FED TO FIGHT US TREASURY YIELD CURVE INVERSION-INDUCED RECESSION FEARS
At the same time, thawing US-China trade tensions could sway FOMC members to favor a firmer stance than what is currently priced in by markets. While Powell has stated that the Fed remains independent from US politics – including refraining from getting involved in the Trump administration’s trade policy agenda – the Federal Reserve will likely “act as appropriate to sustain the expansion” as noted in the central bank’s last monetary policy statement. That said, aggressive front-loading of expected Fed rate cuts has helped drag the US Treasury yield curve inversion – a closely watched recession indicator – back to a positive spread.
Consequently, the scenario where the Fed follows in the ECB’s footsteps and delivers a 25-basis point interest rate cut at its next meeting is expected to be the most probable outcome. If a modest 0.25% interest rate cut is accompanied by firm guidance and an upbeat economic outlook, it will likely bode well for bullish US Dollar prospects. However, it is possible that calls for further monetary policy accommodation will be met with increased resistance.
FED MONETARY POLICY UNCERTAINTY PROPELLING US DOLLAR IMPLIED VOLATILITY
Voting FOMC members Esther George and Eric Rosengren already dissented the central bank’s last decision to lower the target federal funds rate to its current 2.00-2.25% range. The second most likely scenario for the next Fed meeting could see the Fed refusing to capitulate to the market’s arguably lofty rate cut bets, which has the most potential to bolster US Dollar prices.
The third yet least expected outcome out of next week’s Fed meeting is an accelerated dovish tilt alongside more aggressive policy accommodation, which stands to be bearish for the greenback.
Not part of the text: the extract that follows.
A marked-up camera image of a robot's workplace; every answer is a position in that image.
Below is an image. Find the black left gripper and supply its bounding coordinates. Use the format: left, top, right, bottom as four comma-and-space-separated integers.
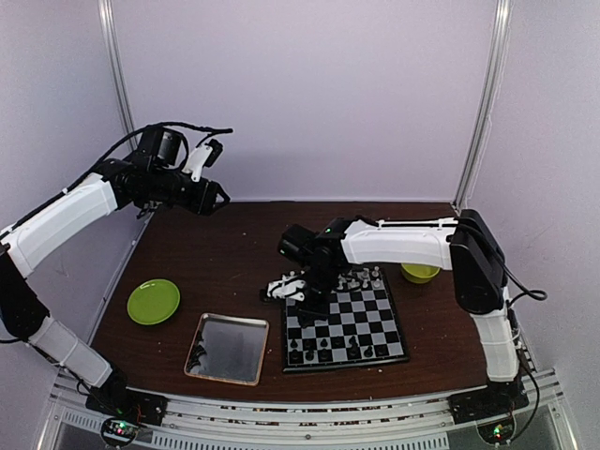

Alas, with such heightened uncertainty surrounding Fed monetary policy and what the central bank’s next action will be, the rise in implied volatility readings for the US Dollar is to be expected.
US DOLLAR IMPLIED VOLATILITY & TRADING RANGES (1-WEEK)
In fact, 1-week implied volatility on the DXY US Dollar Index just notched its highest reading since March 28. Less broadly, two of the most notable changes in 1-week US Dollar implied volatility readings draws attention to the Australian Dollar and Swiss Franc. The recent AUDUSD rally may fizzle out and send spot prices reversing back lower as implied volatility spikes – particularly if the Fed takes a relatively firm stance. At the same time, a dovish leaning stands to thwart the USDCHF rally grinding into resistance.